Segment Open
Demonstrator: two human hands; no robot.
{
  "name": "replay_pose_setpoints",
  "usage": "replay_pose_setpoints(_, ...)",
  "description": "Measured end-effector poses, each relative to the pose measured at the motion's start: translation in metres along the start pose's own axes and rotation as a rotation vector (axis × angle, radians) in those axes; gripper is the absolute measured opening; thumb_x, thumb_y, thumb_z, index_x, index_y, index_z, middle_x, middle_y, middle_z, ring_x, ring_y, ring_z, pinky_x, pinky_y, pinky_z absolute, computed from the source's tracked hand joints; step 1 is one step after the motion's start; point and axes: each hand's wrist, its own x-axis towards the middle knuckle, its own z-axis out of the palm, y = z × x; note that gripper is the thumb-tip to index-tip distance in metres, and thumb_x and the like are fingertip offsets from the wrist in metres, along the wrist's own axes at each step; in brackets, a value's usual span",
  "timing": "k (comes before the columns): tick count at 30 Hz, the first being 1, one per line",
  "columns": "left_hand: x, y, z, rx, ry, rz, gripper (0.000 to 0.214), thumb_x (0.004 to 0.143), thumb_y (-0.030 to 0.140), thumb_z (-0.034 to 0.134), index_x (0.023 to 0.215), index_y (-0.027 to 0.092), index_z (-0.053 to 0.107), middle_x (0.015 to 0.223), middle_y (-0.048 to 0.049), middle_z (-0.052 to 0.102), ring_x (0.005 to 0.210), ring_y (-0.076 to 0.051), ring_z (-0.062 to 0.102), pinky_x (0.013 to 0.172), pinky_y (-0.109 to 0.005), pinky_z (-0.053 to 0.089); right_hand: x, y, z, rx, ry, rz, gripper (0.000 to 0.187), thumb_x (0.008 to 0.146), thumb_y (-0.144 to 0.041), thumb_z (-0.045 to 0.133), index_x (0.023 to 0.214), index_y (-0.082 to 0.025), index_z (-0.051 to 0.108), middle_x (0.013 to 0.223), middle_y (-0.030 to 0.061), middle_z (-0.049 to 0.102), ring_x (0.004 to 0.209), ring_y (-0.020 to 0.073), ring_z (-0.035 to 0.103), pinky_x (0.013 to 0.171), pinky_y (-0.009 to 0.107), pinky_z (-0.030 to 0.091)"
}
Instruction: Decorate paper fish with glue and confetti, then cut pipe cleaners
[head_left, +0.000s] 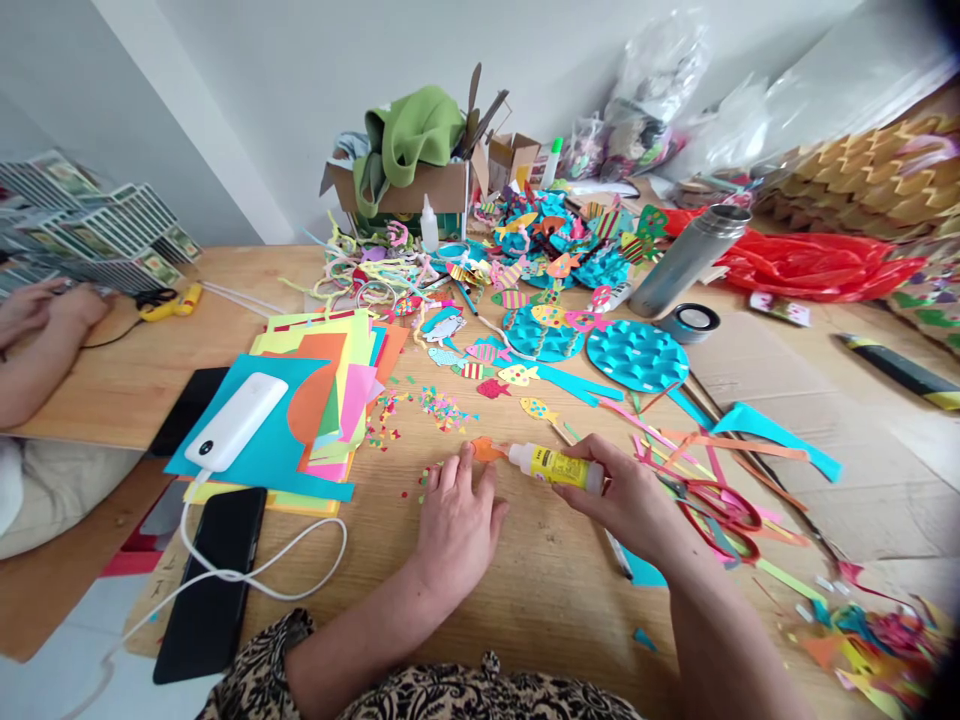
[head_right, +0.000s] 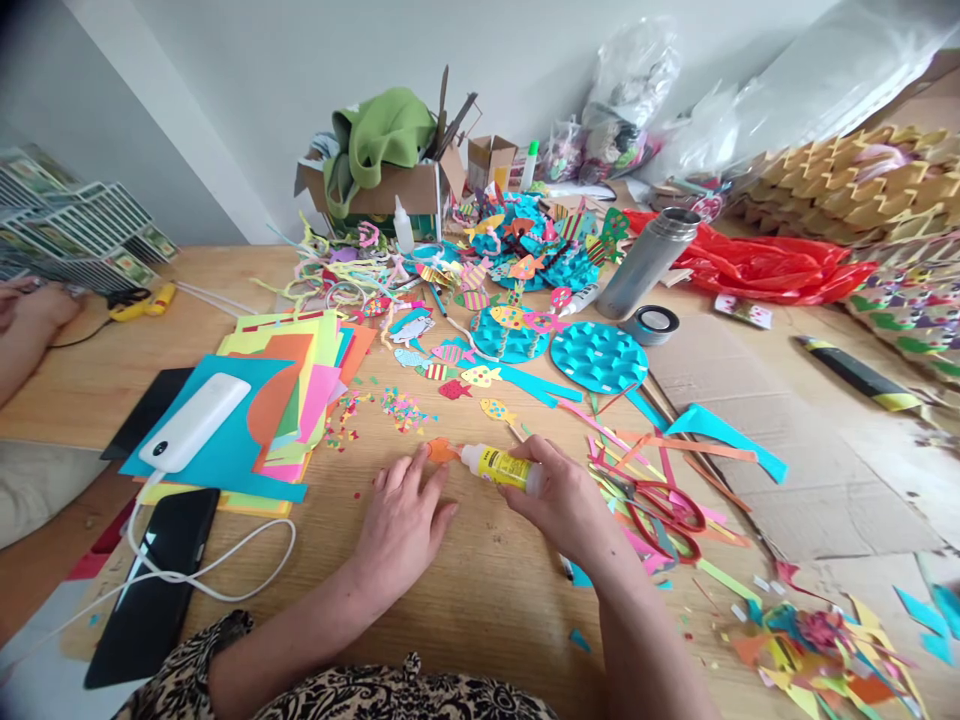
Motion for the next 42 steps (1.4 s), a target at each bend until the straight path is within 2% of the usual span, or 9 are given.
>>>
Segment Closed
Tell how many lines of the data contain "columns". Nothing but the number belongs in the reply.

2